Jujube or Chinese date (Ziziphus jujube) with tussore silk moth larvae (Antheraea paphia)
The Royal Albert Memorial Museum and Art Gallery, Exeter
Accession number: 1770/1810
I am
staring
at the painting.
Yes …it is very English… it is almost twee. It’s a botanical
illustration in the naturalist style drawn
with fine purposive strokes.
The artist has taken
much care with his allotted task, that is his commitment to
science …to record the plant, to imprint
the plants anatomy on the page,
the plants character and colour, the blush on the fruit
and also, to capture this engorged bright green caterpillar of course.
This painting is part of a much larger set. I can tell you now
a trio of artists were involved in producing these works.
This is clearly a confident artist with confident brush strokes.
As I encounter it , I notice something, it stops me a little,
yes there is a restraint of hand but something else layering
the painting under the curve of each leave, what does the artist want me to notice?
Until a few years ago no one knew the artists names. These paintings
were rarely signed by their creators.
Three artists were employed as ‘company men’, the trio of artists whose
function was to create works there were typical of the British East Asia Company style.
I like to imagine these artists at work at their easels. Shaikh Zain Al Din, Bhawani Das, Ram
Das. The forgotten masters.
I wish I could tell you more about their lives, their loves, and passions
but I cannot even tell you where Shaikh Zain Al din is buried.
His British patrons praised the clarity of these drawings, but I wonder what
they failed to see when they turned the exquisite pages in their albums in England.
I don’t know how you prefer your Art, but I prefer mine
with counterpoints, I wish all painting could liberate the senses.
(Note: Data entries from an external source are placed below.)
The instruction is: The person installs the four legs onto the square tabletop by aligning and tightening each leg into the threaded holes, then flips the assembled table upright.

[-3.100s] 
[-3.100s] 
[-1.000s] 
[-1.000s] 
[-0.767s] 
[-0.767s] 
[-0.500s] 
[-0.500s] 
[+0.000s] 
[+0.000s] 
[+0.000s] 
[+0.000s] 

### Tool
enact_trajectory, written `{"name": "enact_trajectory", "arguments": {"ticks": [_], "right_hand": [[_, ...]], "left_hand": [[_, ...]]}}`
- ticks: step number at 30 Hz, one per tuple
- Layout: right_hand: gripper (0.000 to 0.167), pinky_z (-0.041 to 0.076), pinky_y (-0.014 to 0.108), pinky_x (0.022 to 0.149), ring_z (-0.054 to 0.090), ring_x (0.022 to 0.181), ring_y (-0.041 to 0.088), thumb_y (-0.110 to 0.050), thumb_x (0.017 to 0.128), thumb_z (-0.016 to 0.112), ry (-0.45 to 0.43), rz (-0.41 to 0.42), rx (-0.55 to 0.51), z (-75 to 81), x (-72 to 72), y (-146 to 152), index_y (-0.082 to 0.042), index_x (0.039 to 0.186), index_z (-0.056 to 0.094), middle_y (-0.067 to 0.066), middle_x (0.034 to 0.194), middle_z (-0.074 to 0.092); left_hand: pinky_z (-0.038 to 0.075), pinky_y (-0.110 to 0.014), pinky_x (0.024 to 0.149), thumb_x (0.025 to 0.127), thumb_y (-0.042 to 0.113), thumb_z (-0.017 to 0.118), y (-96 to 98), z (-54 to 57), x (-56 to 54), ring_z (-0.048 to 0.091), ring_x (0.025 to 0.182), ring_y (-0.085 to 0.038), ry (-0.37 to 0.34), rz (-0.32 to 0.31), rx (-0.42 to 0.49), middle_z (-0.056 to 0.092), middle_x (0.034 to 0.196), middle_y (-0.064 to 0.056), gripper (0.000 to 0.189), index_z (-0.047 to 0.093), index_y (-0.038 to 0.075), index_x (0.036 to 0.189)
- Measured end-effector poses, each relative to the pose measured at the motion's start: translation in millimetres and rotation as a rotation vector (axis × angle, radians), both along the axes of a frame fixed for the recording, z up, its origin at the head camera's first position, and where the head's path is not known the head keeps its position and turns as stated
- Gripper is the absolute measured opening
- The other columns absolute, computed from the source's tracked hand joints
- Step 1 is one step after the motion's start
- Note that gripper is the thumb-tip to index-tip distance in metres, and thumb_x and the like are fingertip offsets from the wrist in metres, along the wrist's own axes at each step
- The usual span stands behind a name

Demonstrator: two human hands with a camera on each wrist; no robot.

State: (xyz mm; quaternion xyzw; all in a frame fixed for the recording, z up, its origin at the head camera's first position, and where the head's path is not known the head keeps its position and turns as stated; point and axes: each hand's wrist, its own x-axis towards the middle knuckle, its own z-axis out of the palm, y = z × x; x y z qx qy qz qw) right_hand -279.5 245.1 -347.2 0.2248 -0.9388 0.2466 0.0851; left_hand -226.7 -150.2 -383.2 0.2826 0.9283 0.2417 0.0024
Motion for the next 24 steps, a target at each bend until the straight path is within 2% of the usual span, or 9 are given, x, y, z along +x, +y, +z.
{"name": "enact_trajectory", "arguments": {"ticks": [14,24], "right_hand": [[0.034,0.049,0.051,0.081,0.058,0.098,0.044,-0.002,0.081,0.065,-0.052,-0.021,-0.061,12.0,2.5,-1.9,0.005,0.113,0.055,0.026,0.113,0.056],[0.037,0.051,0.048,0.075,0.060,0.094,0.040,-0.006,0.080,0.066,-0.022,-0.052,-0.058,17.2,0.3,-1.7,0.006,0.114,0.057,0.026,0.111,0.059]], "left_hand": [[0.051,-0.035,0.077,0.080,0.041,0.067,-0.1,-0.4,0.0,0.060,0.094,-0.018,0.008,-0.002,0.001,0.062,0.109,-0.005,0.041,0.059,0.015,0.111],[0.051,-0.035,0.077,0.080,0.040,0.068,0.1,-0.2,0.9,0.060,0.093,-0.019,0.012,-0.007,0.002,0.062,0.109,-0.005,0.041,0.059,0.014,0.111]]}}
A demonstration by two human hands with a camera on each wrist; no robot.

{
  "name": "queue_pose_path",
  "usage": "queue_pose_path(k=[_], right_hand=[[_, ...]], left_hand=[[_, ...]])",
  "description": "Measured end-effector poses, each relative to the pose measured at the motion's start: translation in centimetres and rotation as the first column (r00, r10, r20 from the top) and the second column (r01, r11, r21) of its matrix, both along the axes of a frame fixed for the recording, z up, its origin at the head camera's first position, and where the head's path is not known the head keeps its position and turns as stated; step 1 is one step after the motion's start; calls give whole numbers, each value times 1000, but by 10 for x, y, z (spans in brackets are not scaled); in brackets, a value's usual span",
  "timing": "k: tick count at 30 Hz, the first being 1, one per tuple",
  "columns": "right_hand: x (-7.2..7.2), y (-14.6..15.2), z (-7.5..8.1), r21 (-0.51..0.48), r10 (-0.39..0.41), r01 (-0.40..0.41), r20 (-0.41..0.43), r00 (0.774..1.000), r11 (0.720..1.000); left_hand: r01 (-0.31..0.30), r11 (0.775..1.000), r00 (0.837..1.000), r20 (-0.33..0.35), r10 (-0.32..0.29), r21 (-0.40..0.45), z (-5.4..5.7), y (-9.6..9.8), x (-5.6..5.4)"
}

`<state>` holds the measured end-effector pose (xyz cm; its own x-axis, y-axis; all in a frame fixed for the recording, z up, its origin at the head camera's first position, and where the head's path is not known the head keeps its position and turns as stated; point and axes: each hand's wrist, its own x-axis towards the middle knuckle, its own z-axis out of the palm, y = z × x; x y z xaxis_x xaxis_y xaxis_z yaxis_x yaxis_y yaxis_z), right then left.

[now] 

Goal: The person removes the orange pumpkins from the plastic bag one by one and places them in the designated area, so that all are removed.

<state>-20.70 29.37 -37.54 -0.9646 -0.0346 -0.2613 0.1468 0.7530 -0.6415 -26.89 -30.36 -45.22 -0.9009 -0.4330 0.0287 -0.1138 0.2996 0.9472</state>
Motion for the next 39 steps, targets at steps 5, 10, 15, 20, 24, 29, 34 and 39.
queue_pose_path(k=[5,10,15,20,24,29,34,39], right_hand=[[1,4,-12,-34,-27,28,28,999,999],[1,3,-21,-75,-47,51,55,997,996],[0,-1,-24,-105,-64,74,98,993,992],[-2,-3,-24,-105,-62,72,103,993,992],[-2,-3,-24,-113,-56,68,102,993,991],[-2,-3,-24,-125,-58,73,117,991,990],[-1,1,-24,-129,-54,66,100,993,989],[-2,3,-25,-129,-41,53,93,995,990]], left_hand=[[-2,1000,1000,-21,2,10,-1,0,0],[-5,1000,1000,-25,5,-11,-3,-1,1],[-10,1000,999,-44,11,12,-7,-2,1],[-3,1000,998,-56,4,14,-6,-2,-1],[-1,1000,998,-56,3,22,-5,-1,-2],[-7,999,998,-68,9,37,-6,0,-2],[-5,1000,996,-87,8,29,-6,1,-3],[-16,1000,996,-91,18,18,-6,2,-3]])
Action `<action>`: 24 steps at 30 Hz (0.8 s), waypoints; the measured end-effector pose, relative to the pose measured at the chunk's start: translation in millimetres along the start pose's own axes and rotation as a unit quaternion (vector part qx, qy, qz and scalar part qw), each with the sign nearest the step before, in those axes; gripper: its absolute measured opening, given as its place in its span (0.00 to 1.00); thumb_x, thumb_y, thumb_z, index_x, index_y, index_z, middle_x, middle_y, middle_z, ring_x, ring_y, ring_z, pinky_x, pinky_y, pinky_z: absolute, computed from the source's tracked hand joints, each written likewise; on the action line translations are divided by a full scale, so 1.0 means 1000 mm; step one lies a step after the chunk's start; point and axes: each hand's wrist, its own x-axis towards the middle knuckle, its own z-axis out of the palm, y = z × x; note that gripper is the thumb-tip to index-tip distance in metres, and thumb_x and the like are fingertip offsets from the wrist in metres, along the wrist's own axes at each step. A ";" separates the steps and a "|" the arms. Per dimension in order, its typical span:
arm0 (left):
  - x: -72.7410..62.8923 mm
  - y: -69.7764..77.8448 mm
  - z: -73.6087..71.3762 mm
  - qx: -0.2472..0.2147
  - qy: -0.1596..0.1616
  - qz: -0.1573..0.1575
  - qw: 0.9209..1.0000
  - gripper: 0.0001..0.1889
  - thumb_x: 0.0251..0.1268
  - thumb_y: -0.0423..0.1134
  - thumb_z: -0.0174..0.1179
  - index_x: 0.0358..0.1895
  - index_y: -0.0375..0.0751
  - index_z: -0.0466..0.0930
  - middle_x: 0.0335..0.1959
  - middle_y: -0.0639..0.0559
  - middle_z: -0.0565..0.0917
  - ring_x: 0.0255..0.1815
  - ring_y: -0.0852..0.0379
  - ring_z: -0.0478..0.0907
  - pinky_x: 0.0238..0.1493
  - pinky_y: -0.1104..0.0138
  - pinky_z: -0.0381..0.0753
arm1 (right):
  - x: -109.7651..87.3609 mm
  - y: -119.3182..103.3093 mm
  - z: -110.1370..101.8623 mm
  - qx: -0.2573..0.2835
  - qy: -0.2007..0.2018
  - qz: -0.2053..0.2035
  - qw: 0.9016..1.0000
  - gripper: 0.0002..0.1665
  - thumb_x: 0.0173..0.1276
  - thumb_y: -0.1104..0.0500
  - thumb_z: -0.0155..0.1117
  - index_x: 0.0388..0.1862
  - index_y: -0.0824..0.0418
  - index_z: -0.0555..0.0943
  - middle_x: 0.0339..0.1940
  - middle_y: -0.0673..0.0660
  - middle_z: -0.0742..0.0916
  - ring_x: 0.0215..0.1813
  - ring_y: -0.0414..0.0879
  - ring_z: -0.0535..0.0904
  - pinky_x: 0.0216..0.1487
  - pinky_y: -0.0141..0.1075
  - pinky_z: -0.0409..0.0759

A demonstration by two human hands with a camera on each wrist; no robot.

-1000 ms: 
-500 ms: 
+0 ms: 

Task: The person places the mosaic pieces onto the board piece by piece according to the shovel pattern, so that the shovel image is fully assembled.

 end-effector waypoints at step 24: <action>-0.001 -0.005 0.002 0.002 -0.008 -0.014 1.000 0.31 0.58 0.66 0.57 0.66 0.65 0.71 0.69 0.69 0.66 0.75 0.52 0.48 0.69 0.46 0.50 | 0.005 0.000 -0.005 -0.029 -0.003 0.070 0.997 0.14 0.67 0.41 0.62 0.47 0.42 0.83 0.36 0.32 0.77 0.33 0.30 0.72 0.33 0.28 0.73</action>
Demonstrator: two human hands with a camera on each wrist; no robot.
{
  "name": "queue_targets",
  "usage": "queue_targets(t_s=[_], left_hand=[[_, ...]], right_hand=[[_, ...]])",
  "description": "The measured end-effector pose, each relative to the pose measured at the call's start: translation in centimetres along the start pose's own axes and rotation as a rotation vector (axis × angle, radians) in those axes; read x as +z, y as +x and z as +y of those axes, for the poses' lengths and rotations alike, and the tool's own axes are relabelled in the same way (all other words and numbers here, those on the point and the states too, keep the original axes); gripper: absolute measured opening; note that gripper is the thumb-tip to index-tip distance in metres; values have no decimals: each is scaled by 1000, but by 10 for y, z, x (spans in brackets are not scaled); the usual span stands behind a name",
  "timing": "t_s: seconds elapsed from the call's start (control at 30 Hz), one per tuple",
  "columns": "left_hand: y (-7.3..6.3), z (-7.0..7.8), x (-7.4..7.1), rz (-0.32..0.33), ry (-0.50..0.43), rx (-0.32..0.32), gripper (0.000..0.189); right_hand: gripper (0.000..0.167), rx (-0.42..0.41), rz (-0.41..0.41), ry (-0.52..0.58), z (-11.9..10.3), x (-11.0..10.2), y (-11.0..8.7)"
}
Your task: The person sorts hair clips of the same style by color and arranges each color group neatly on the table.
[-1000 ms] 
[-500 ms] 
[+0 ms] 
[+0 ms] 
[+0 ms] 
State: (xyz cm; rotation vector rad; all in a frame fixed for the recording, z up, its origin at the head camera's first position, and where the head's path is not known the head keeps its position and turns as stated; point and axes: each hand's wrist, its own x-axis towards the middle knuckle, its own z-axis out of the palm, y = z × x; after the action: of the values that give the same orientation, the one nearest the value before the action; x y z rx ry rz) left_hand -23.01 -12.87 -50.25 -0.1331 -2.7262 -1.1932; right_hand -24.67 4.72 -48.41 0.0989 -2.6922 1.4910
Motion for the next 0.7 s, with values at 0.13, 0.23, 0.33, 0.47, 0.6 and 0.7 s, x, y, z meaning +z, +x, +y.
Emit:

In this painting, there sits the caterpillar fat from feeding from the jujube tree.
If this caterpillar was allowed to live it would become a spectacular
creature. It would live as an emperor moth.
What this painting asks us to do so is to lose ourselves
in the messy conflicts of empire and art in the textures of ancient paint.
Of course, we all know the true fate of the green larva.
If this caterpillar was left alone it would cocoon itself into its vast sticky
jacket and emerge into an emperor moth with his two sets of bright mirror eyes.
I want to imagine Shaik Zain Al Din, in his rooms his children at his feet
as he instructs them on light and why the spiracles of this larva are this shade of yellow.
I like to think of him listening to the music of the plants
whilst the fruits of the jujube tree turn red and to lift up a child, point to the canvas and
say ‘where eye and ear meet my jaan that is where art is made.’